Tuesday, January 24, 2017

Confidence and Illusory Reliability

In The Invisible Gorilla[1] the authors discuss various cognitive biases or typical errors in thinking they have found in their psychological research. Among them is the illusion of competence created by an air of confidence. They relate an incident in which one of them discovered a rash on his leg and went to see a doctor. The doctor looked through a book on skin rashes to reach a diagnosis, and then consulted another book for the appropriate treatment. Her need to consult books made the author uneasy. It made her seem less competent than a doctor who could diagnose the condition and prescribe treatment without having to look it up. Later research he conducted confirmed that most people shared his feelings, and felt the doctor who had to look things up was less competent. But why was this?

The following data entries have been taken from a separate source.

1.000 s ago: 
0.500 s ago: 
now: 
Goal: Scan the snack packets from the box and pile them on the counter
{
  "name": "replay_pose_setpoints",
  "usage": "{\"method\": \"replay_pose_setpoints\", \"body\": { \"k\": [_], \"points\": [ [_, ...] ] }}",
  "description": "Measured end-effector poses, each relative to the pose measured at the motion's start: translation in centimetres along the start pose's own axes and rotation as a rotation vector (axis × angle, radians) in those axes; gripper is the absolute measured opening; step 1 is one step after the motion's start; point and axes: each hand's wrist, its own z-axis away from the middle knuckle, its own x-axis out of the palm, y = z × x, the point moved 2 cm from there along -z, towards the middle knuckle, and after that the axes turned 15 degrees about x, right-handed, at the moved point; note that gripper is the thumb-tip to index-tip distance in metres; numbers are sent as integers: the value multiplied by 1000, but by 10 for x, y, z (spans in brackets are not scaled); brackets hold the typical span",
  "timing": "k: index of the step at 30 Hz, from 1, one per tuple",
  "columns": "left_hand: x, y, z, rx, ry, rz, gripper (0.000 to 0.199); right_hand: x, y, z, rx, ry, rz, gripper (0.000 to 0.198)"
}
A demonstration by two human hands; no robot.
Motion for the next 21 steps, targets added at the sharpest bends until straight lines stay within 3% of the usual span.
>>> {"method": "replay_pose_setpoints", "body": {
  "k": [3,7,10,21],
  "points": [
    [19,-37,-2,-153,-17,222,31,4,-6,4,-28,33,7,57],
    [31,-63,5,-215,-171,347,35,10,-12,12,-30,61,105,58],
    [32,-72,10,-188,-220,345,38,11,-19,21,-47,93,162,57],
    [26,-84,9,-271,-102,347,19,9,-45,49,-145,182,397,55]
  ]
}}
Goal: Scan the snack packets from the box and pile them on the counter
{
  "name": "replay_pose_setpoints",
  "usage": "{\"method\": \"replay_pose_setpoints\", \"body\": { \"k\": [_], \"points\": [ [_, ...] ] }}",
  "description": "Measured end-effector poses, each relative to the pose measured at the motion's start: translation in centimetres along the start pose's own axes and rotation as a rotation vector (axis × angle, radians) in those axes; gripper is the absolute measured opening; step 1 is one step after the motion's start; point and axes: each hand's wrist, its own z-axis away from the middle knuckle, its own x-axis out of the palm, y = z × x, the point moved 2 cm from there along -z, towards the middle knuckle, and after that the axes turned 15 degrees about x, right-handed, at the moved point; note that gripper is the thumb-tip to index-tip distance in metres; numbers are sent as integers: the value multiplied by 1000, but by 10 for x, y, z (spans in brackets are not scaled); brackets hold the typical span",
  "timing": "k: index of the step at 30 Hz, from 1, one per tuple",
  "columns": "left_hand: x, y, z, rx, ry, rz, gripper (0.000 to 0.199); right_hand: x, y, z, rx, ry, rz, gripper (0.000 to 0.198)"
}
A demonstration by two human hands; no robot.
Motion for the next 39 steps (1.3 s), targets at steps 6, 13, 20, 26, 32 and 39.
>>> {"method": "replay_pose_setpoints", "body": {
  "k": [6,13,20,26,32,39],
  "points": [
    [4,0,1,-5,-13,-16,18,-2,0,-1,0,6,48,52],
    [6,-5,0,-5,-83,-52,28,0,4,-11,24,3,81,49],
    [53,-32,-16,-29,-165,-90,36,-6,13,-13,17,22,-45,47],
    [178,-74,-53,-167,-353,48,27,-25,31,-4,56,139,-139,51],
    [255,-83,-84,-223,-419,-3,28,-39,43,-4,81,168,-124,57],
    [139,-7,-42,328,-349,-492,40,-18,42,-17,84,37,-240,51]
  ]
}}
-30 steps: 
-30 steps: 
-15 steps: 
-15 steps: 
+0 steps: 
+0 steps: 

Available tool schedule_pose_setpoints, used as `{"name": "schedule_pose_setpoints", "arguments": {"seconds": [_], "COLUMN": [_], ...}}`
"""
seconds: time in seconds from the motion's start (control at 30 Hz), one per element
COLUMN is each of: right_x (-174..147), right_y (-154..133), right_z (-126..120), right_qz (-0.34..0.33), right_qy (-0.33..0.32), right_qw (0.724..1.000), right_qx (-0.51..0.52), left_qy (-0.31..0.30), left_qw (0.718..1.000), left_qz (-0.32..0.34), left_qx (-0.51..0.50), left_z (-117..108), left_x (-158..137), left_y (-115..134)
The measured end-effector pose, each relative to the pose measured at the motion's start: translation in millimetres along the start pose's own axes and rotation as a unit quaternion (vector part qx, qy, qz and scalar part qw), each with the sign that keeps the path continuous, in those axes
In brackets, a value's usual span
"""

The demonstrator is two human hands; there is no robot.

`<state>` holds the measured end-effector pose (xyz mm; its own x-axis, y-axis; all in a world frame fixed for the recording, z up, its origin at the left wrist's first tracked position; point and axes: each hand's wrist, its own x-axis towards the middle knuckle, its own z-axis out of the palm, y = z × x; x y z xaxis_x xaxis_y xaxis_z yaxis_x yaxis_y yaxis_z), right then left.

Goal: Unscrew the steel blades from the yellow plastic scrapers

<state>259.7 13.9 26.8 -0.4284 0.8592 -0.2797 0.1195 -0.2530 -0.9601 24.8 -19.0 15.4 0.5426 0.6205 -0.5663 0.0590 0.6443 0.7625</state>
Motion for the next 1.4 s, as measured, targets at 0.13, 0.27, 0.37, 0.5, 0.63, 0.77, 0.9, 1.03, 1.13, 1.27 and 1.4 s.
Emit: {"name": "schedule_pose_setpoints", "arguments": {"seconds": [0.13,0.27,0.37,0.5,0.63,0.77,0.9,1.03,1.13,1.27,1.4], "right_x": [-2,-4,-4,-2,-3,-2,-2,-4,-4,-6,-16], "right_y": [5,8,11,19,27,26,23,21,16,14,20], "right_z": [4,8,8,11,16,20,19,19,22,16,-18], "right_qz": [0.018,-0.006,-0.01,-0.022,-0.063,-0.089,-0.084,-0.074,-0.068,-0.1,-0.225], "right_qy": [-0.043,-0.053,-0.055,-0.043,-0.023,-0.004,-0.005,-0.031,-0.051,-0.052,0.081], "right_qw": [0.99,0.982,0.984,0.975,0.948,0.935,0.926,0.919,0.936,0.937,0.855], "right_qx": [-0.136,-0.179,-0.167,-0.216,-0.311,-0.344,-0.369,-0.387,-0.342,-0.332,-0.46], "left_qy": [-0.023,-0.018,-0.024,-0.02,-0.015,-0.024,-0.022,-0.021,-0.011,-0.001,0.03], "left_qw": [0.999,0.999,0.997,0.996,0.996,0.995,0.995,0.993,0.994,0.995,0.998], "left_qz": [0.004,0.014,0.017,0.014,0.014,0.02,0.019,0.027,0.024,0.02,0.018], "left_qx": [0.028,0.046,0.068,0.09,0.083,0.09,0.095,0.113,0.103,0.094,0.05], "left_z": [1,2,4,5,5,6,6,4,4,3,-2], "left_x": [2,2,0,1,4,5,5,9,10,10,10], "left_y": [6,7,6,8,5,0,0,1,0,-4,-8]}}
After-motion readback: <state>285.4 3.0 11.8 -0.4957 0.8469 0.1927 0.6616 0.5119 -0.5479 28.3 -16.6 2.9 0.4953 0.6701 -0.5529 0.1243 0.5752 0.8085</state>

The authors hypothesize that we tend to judge a person's competence by their confidence. A doctor who confidently diagnoses a condition seems more competent than one who is less certain and needs to consult a reference. This is likely because confidence is usually the result of experience. A doctor who had seen a particular condition many times will confidently diagnose and treat it. Where confidence is a result of experience, which it typically is, it really is a valid measure of competence. But what about when the confidence displayed is not warranted?

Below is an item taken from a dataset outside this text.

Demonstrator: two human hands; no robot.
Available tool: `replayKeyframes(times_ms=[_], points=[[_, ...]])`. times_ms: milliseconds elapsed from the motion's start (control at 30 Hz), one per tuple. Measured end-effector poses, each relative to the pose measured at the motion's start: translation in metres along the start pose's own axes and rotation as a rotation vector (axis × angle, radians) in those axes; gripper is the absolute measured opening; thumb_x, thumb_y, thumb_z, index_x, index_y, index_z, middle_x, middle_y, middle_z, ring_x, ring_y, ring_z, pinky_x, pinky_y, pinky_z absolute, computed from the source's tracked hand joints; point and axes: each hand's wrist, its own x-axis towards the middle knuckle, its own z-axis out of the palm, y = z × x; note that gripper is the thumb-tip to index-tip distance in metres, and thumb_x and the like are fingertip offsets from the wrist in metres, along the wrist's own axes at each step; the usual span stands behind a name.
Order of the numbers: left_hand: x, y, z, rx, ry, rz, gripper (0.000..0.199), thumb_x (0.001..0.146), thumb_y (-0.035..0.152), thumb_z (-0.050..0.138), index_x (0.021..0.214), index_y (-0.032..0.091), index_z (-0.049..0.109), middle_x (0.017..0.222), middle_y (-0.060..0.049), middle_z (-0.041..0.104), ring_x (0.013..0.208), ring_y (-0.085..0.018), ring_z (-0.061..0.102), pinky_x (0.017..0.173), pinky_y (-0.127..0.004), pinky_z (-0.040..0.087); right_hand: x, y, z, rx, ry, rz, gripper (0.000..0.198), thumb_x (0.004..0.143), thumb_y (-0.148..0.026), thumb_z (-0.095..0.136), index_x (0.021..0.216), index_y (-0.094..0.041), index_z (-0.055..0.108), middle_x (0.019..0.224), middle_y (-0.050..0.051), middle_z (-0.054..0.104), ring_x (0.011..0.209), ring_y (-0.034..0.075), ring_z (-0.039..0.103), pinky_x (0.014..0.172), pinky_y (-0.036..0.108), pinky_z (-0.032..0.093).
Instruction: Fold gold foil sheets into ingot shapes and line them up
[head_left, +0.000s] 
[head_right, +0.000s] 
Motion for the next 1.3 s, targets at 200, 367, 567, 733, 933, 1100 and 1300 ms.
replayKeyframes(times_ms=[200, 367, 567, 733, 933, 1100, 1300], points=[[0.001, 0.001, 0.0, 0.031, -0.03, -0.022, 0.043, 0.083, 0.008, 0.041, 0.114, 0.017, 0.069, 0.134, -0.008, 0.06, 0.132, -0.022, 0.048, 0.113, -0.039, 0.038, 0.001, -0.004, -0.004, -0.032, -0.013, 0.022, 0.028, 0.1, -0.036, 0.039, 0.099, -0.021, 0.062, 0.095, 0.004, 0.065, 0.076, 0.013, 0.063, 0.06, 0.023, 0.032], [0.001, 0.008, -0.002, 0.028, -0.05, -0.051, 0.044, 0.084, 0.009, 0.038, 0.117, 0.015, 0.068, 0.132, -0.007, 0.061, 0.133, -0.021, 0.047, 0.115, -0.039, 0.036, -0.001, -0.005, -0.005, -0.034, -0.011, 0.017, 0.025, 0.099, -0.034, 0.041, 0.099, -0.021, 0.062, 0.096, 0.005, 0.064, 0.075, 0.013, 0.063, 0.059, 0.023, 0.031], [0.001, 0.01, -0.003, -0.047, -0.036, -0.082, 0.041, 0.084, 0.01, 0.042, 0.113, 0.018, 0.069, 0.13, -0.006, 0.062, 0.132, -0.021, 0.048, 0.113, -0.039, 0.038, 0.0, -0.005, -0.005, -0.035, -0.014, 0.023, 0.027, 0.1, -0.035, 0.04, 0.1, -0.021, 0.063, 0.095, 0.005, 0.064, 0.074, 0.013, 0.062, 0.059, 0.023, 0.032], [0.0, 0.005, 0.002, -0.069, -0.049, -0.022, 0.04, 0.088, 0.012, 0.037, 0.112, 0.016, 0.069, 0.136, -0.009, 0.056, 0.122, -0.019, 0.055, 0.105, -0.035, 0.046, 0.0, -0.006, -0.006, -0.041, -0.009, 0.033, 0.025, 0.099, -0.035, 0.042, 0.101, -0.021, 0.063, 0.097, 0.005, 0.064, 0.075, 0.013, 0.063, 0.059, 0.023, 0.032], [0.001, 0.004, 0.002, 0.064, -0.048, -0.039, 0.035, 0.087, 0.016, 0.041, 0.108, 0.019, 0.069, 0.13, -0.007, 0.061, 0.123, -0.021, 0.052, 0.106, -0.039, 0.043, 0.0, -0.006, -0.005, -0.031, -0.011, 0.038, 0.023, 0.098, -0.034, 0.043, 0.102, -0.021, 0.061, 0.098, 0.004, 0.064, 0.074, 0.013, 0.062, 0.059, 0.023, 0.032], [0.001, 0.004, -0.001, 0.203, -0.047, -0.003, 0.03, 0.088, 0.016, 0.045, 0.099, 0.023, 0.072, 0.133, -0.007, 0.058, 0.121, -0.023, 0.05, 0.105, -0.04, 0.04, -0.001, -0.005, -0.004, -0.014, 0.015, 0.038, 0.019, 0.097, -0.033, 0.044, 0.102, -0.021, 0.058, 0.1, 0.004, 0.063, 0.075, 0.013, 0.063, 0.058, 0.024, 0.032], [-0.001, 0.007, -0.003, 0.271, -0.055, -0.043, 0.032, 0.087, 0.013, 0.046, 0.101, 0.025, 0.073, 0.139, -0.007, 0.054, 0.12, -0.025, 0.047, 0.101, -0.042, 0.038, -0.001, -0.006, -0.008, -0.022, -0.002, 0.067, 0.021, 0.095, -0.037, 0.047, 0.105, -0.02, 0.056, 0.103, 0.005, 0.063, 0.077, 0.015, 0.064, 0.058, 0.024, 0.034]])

Would it have been better for the author's doctor to confidently assert she knew the cause of his rash when she wasn't certain? Obviously not. By checking her references, she confirmed her diagnosis and was able to find the proper treatment. Checking was clearly better than confidently giving an unjustified diagnosis. Yet the author would have trusted her diagnosis more if she had done just that.
I think the cognitive bias of confidence is part of the explanation for why many people perceive religious doctrine to be more trustworthy  than scientific conclusions. Religious doctrine confidently asserts its truths. Science, on the other hand, can give only tentative conclusions, contingent on the evidence. Religion steadfastly maintains confidence in its doctrines, while scientific theories are often refined and occasionally completely overthrown as more information becomes available. Who is more believable, the rav who confidently asserts that evolution is nonsense, or the scientist who says that the evidence leads him to conclude that different species evolved, though he can't be sure about the mechanism for this detail and who used to think that dinosaurs were scaly, but now says they had feathers!?

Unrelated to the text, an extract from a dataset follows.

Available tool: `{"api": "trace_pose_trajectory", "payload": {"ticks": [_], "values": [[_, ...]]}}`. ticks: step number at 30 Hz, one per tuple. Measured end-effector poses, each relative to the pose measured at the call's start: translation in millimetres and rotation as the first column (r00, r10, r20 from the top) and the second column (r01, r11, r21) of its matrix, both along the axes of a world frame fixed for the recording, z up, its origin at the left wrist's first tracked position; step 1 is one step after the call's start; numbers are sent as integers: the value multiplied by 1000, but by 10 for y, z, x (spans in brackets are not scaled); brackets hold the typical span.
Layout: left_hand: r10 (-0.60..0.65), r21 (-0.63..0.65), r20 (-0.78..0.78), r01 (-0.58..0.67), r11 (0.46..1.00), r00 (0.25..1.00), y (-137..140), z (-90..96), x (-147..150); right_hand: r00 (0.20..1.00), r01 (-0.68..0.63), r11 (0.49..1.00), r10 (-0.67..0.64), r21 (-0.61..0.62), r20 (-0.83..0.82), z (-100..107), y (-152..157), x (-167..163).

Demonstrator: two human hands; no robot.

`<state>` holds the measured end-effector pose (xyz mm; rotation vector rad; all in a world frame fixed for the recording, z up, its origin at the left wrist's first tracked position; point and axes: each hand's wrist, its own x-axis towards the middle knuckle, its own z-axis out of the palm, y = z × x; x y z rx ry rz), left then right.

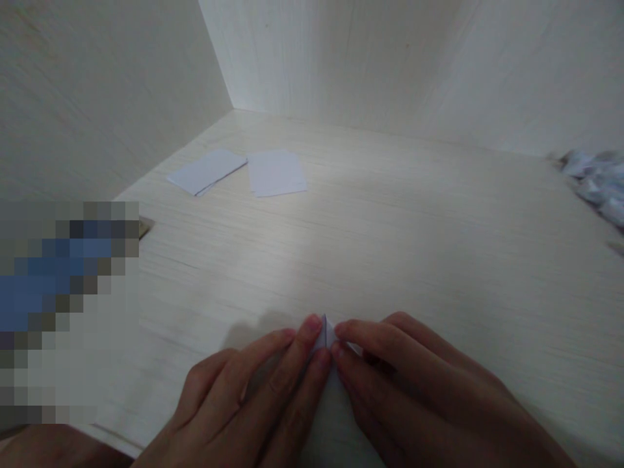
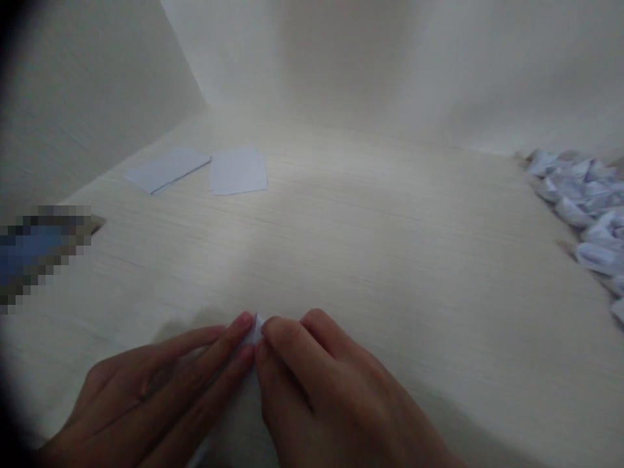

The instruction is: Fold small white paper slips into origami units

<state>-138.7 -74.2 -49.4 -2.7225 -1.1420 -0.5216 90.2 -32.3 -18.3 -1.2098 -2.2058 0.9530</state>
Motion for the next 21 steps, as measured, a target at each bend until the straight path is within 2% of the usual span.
{"api": "trace_pose_trajectory", "payload": {"ticks": [4, 9, 12, 16, 21], "values": [[27, 53, -29, -26, 998, 999, -8, -29, 19, 1000, -6, 1000, 6, 4, 21, -61, -7, -6], [-3, 46, -76, 7, 999, 997, -7, -17, 6, 999, 26, 1000, -27, 13, 35, -104, -14, -19], [-5, 34, -79, 8, 999, 997, -16, -17, 2, 997, -16, 997, 10, 79, 74, -105, -9, -23], [2, 17, -82, -1, 1000, 997, -26, -32, 12, 989, -89, 973, 61, 212, 137, -27, 15, -24], [-15, -19, -92, 13, 1000, 996, 0, 42, 23, 965, -160, 971, 115, 179, 235, 152, 119, -19]]}}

Unfortunately, the confidence with which religious doctrines are asserted  is not the result of expertise, but of faith. They are accepted primarily because the religion requires acceptance  of those doctrines and vilifies disagreement with them as heresy. No one has expertise in the unity of God, or the resurrection of the dead. Yet these and many other religious precepts are confidently asserted, and that confidence creates an unwarranted sense of their reliability.



[1] Chabris, C. F., & Simons, D. J. (2010). The invisible gorilla: And other ways our intuitions deceive us. New York: Crown.